Department of Chemistry & Supercomputing Facility for Bioinformatics & Computational Biology, Indian Institute of Technology Delhi, Hauz Khas, New Delhi, India.
Phys Chem Chem Phys. 2013 Jun 21;15(23):9107-16. doi: 10.1039/c3cp44697b. Epub 2013 May 3.

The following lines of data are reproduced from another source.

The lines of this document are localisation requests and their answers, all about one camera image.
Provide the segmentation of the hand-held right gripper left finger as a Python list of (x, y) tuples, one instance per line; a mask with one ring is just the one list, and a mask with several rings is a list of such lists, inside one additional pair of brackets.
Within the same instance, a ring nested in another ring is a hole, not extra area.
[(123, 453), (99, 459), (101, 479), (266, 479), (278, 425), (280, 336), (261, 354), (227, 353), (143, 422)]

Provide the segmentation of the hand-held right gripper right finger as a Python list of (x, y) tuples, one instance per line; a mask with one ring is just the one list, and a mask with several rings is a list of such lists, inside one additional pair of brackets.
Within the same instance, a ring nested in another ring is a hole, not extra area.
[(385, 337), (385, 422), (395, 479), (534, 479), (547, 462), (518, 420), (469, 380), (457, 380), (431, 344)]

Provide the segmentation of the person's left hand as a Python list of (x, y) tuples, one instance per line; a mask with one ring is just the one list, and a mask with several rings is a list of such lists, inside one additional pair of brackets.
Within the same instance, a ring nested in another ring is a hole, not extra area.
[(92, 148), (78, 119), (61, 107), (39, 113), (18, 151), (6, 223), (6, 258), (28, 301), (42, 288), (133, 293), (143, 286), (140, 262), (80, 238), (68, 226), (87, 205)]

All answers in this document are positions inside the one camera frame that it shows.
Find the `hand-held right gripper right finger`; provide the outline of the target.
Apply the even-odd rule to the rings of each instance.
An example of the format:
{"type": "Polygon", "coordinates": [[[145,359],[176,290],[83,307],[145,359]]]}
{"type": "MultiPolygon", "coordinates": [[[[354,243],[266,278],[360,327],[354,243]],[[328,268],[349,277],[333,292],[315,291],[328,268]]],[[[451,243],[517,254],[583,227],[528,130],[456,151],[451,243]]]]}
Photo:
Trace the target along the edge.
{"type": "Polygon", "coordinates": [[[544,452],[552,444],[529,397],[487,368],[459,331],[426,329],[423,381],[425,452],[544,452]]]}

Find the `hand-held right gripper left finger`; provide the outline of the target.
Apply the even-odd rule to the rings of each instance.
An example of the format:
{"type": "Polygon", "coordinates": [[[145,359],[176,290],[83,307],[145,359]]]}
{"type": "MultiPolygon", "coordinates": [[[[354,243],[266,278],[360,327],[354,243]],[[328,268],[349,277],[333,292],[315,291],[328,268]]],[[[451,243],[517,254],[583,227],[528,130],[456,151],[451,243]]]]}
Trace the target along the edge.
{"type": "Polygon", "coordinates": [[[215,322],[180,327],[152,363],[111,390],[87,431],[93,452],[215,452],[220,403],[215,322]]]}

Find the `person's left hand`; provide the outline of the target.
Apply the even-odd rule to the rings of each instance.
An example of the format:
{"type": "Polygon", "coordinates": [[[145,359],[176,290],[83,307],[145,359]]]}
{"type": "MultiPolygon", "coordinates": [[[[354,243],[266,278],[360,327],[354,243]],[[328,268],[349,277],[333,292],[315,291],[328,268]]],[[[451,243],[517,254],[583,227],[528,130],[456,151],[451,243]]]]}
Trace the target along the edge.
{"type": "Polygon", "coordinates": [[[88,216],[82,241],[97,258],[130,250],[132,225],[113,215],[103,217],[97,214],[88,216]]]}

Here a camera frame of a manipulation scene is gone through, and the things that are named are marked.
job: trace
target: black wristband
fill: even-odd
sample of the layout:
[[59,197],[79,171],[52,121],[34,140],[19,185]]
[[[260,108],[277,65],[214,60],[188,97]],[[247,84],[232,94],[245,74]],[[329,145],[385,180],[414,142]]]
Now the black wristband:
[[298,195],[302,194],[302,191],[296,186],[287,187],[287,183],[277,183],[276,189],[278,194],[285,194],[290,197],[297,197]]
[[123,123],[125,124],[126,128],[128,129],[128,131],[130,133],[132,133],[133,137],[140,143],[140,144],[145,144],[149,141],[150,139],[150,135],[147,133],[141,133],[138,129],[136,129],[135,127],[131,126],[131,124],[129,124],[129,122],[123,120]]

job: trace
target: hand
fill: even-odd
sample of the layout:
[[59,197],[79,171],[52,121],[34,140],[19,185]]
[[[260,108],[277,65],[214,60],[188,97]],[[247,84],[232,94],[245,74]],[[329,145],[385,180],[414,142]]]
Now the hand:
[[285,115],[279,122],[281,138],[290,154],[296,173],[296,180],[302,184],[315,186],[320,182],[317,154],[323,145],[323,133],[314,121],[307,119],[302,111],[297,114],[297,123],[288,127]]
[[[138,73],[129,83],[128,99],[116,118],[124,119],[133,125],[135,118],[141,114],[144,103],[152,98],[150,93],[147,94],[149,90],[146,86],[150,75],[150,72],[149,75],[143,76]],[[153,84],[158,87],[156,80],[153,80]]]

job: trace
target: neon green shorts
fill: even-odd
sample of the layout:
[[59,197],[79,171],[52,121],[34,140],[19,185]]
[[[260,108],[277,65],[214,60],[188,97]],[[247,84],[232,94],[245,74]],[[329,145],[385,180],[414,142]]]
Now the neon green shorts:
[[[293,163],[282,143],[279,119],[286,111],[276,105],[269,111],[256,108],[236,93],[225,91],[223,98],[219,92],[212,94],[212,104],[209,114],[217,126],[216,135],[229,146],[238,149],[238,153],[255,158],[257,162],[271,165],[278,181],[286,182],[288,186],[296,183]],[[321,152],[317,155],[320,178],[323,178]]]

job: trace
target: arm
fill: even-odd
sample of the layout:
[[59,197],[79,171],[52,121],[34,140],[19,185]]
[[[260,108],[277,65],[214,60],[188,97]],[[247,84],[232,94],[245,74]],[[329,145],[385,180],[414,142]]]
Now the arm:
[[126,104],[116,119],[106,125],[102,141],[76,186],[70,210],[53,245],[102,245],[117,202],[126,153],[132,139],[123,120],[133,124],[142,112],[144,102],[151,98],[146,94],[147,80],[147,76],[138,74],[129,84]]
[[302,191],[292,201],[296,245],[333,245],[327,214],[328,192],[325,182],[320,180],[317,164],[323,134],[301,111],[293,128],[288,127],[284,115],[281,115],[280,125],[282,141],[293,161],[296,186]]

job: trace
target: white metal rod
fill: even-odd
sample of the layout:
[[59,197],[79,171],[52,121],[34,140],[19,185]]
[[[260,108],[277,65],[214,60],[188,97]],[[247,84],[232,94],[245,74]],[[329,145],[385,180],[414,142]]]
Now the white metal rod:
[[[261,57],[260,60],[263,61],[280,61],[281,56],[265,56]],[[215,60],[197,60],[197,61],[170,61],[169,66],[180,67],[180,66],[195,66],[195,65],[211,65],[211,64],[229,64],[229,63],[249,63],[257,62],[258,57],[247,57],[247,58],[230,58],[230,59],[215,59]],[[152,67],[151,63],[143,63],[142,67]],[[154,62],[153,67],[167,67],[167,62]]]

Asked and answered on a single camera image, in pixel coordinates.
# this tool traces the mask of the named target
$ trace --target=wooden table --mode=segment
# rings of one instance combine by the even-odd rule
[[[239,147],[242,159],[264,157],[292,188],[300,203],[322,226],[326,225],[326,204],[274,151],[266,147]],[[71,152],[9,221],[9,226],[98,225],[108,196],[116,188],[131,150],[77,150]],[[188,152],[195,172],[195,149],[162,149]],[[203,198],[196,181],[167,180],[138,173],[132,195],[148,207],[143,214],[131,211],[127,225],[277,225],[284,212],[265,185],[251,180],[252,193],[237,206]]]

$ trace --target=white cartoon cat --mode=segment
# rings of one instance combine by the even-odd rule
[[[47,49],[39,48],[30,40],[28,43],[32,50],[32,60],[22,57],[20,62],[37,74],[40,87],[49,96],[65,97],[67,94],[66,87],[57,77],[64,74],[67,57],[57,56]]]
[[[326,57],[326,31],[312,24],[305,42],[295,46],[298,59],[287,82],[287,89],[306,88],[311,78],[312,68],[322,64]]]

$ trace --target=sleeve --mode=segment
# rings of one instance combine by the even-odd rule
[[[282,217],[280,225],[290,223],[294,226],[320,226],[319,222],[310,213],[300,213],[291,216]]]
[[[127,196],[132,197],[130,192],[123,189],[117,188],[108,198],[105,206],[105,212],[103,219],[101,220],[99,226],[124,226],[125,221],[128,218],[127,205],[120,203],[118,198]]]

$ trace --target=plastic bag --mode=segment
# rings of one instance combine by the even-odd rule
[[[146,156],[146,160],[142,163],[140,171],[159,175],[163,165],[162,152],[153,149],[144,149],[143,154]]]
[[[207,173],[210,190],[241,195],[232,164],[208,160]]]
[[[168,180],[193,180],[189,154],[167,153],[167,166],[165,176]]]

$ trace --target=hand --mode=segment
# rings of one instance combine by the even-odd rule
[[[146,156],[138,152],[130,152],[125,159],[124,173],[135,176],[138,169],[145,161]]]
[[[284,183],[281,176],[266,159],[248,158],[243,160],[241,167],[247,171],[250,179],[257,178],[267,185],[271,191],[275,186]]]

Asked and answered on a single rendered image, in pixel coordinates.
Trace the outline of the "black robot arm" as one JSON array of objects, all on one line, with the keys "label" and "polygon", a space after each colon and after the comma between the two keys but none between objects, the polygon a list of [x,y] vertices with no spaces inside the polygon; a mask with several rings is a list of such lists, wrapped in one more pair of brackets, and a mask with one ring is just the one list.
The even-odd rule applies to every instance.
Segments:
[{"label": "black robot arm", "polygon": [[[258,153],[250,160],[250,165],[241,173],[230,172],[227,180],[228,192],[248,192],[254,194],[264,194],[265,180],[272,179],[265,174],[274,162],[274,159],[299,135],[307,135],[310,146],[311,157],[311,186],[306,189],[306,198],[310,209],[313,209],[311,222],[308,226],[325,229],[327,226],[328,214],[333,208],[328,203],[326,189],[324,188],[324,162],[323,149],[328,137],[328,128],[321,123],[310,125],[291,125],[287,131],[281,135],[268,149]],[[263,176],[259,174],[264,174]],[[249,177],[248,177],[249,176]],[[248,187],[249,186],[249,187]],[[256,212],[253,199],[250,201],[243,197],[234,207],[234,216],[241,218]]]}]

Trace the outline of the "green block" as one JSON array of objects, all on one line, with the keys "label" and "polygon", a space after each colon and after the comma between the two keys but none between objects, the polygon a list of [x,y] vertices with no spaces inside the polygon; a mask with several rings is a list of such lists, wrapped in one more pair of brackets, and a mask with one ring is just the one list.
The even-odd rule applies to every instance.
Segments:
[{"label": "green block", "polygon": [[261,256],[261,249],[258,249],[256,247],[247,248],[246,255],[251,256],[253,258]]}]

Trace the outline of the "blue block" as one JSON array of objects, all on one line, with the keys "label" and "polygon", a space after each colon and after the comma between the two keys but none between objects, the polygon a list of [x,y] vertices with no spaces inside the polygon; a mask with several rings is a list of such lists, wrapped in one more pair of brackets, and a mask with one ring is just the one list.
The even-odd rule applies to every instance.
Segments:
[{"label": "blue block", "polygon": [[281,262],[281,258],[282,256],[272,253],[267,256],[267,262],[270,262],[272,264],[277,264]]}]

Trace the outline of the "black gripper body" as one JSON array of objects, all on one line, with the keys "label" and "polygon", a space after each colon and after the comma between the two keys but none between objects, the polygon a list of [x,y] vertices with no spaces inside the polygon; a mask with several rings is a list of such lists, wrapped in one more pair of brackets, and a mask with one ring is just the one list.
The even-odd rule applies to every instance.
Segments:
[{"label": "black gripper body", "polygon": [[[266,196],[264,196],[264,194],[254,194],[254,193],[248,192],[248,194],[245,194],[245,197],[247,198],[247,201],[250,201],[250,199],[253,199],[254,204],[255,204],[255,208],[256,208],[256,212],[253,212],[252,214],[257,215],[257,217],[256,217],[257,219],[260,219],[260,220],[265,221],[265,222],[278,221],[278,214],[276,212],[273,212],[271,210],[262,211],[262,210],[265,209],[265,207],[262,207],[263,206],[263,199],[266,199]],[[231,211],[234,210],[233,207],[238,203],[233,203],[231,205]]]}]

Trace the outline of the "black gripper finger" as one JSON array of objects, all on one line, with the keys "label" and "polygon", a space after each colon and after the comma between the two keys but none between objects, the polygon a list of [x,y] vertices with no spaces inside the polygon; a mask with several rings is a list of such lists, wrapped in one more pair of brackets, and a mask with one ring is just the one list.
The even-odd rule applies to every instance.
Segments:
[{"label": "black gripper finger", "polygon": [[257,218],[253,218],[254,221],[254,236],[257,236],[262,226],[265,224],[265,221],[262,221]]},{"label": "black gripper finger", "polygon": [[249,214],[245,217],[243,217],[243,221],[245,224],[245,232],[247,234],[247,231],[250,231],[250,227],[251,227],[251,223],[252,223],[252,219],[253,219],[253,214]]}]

We report here a novel computationally fast protocol (RASPD) for identifying good candidates for any target protein from any molecule/million molecule database. A QSAR-type equation sets up the extent of complementarity of the physico-chemical properties of the target protein and the candidate molecule and an estimate of the binding energy is generated. A correlation coefficient of 0.84 and an average error ±1.45 kcal mol(-1) are obtained for the calculated protein-ligand binding energies against experiment for more than 380 protein-ligand complexes. RASPD is seen to perform better than other popular scoring functions in predicting binding energies. The most interesting feature of this methodology is that it takes only a fraction of a second for calculating the binding energy of any ligand without docking in the active site of the target protein as opposed to several minutes for regular docking and scoring methods, while the accuracy in sorting good candidates remains comparable to that of conventional techniques. An entire million compound library, a (10(5) compound) natural product library and a (10(5) compound) NCI database can be scanned against a specified target protein within a few minutes for identifying hit molecules. The RASPD methodology is freely accessible at .
我们在此报告一种新颖的计算快速协议(RASPD),可用于从任何分子/百万分子数据库中为任何目标蛋白识别良好的候选物。一个定量构效关系型方程建立了目标蛋白和候选分子的物理化学性质互补程度,并生成了结合能的估计值。对于超过 380 个蛋白-配体复合物,计算的蛋白-配体结合能与实验值的相关系数为 0.84,平均误差为±1.45 kcal mol(-1)。RASPD 在预测结合能方面优于其他流行的评分函数。这种方法最有趣的特点是,与常规对接和评分方法需要几分钟相比,它只需几分之一秒即可计算任何配体的结合能,而无需在目标蛋白的活性位点进行对接,同时,良好候选物的排序准确性仍可与传统技术相媲美。在几分钟内,可以针对指定的目标蛋白扫描整个百万化合物库(10(5) 化合物)天然产物库和 NCI 数据库(10(5) 化合物),以识别命中分子。RASPD 方法可在 上免费获取。